--- TASK DESCRIPTION ---
For each record below, output its text exactly and skip any picture.

+-------+

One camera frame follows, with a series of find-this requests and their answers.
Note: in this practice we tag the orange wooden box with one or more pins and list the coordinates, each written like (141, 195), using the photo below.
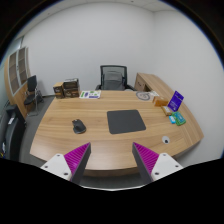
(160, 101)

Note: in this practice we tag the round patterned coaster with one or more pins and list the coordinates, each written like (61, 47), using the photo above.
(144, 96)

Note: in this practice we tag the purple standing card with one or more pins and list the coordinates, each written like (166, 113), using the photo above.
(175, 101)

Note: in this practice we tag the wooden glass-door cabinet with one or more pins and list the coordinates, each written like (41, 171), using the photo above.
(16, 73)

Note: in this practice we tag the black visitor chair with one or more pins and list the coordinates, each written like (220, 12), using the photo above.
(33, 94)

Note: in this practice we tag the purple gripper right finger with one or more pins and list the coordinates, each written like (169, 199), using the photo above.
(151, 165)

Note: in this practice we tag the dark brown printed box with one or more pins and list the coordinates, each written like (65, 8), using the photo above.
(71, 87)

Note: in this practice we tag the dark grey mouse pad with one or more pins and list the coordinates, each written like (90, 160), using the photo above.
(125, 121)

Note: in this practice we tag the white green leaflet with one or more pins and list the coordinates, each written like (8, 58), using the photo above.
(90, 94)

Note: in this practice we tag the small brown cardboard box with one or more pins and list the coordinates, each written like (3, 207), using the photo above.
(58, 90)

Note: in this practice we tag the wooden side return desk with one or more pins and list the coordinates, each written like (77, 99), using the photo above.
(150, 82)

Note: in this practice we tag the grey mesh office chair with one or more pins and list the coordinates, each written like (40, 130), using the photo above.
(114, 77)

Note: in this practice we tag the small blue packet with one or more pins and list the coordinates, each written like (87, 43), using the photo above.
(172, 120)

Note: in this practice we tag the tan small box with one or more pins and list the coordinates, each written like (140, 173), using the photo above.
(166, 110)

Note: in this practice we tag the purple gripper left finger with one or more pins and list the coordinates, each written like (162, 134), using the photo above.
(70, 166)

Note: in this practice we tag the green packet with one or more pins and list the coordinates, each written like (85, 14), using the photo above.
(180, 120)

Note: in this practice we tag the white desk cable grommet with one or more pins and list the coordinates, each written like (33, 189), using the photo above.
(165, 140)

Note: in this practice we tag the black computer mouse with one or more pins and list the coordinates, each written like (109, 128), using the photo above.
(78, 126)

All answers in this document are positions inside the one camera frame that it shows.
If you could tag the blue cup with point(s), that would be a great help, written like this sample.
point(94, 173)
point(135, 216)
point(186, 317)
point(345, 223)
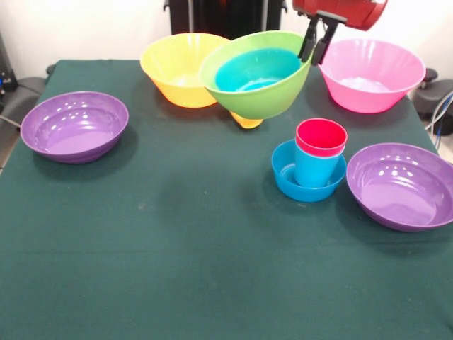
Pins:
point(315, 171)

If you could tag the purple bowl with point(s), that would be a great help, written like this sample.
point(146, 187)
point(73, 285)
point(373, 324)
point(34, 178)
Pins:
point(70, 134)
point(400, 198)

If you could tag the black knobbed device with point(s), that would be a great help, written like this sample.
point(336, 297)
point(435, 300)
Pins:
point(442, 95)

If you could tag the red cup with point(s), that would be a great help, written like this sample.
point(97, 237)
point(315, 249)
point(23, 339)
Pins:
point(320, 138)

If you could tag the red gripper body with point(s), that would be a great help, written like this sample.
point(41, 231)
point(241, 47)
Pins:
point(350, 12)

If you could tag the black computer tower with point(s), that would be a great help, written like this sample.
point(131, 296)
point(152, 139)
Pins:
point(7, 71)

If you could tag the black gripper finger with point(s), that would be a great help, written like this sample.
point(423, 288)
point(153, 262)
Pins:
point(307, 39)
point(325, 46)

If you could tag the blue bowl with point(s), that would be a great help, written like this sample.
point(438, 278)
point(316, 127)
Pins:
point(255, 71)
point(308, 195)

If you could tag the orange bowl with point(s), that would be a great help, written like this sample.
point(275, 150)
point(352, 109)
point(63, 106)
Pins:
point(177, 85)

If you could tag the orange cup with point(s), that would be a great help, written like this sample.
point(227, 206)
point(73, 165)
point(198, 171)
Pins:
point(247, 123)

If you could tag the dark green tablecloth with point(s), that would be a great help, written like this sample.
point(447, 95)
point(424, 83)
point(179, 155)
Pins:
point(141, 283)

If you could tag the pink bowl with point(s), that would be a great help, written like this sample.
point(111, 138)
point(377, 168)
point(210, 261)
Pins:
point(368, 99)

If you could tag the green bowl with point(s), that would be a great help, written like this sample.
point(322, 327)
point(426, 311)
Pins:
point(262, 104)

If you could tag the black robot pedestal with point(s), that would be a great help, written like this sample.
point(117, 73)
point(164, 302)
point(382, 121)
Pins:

+-------+

--- EXERCISE ANSWER ---
One camera frame follows, with a series of find-this requests and their answers.
Note: in this practice we tag the orange wooden box with one or more pins and list the coordinates, each written like (141, 195), using the photo below.
(160, 101)

Note: in this practice we tag the round patterned coaster with one or more pins and list the coordinates, each written like (61, 47), using the photo above.
(144, 96)

Note: in this practice we tag the purple standing card with one or more pins and list the coordinates, each written like (166, 113), using the photo above.
(175, 101)

Note: in this practice we tag the wooden glass-door cabinet with one or more pins and list the coordinates, each written like (41, 171), using the photo above.
(16, 73)

Note: in this practice we tag the black visitor chair with one or more pins and list the coordinates, each written like (220, 12), using the photo above.
(33, 94)

Note: in this practice we tag the purple gripper right finger with one or more pins and list the coordinates, each written like (169, 199), using the photo above.
(151, 165)

Note: in this practice we tag the dark brown printed box with one or more pins and list the coordinates, each written like (65, 8), using the photo above.
(71, 87)

Note: in this practice we tag the dark grey mouse pad with one or more pins and list the coordinates, each written like (90, 160), using the photo above.
(125, 121)

Note: in this practice we tag the white green leaflet with one or more pins and list the coordinates, each written like (8, 58), using the photo above.
(90, 94)

Note: in this practice we tag the small brown cardboard box with one or more pins and list the coordinates, each written like (3, 207), using the photo above.
(58, 90)

Note: in this practice we tag the wooden side return desk with one or more pins and list the coordinates, each written like (77, 99), using the photo above.
(150, 82)

Note: in this practice we tag the grey mesh office chair with one or more pins and list the coordinates, each written like (40, 130), using the photo above.
(114, 77)

Note: in this practice we tag the small blue packet with one or more pins and list the coordinates, each written like (87, 43), using the photo above.
(172, 120)

Note: in this practice we tag the tan small box with one or more pins and list the coordinates, each written like (140, 173), using the photo above.
(166, 110)

Note: in this practice we tag the purple gripper left finger with one or more pins and list the coordinates, each written like (162, 134), using the photo above.
(70, 166)

Note: in this practice we tag the green packet with one or more pins and list the coordinates, each written like (85, 14), using the photo above.
(180, 120)

Note: in this practice we tag the white desk cable grommet with one or more pins and list the coordinates, each written like (33, 189), using the photo above.
(165, 140)

Note: in this practice we tag the black computer mouse with one or more pins and list the coordinates, each written like (109, 128), using the photo above.
(78, 126)

All answers in this document are positions inside the one camera frame that it shows.
If you could tag the blue cup with point(s), that would be a great help, written like this sample.
point(94, 173)
point(135, 216)
point(186, 317)
point(345, 223)
Pins:
point(315, 171)

If you could tag the purple bowl with point(s), that would be a great help, written like this sample.
point(146, 187)
point(73, 285)
point(373, 324)
point(34, 178)
Pins:
point(70, 134)
point(400, 198)

If you could tag the black knobbed device with point(s), that would be a great help, written like this sample.
point(336, 297)
point(435, 300)
Pins:
point(442, 95)

If you could tag the red cup with point(s), that would be a great help, written like this sample.
point(97, 237)
point(315, 249)
point(23, 339)
Pins:
point(320, 138)

If you could tag the red gripper body with point(s), that would be a great help, written like this sample.
point(41, 231)
point(241, 47)
Pins:
point(350, 12)

If you could tag the black computer tower with point(s), that would be a great help, written like this sample.
point(131, 296)
point(152, 139)
Pins:
point(7, 71)

If you could tag the black gripper finger with point(s), that would be a great help, written like this sample.
point(423, 288)
point(153, 262)
Pins:
point(307, 39)
point(325, 46)

If you could tag the blue bowl with point(s), that would be a great help, written like this sample.
point(438, 278)
point(316, 127)
Pins:
point(255, 71)
point(308, 195)

If you could tag the orange bowl with point(s), that would be a great help, written like this sample.
point(275, 150)
point(352, 109)
point(63, 106)
Pins:
point(177, 85)

If you could tag the orange cup with point(s), that would be a great help, written like this sample.
point(227, 206)
point(73, 165)
point(198, 171)
Pins:
point(247, 123)

If you could tag the dark green tablecloth with point(s), that would be a great help, written like this sample.
point(447, 95)
point(424, 83)
point(179, 155)
Pins:
point(141, 283)

If you could tag the pink bowl with point(s), that would be a great help, written like this sample.
point(111, 138)
point(377, 168)
point(210, 261)
Pins:
point(368, 99)

If you could tag the green bowl with point(s), that would be a great help, written like this sample.
point(322, 327)
point(426, 311)
Pins:
point(262, 104)

If you could tag the black robot pedestal with point(s), that would be a great help, written like this sample.
point(117, 73)
point(164, 302)
point(382, 121)
Pins:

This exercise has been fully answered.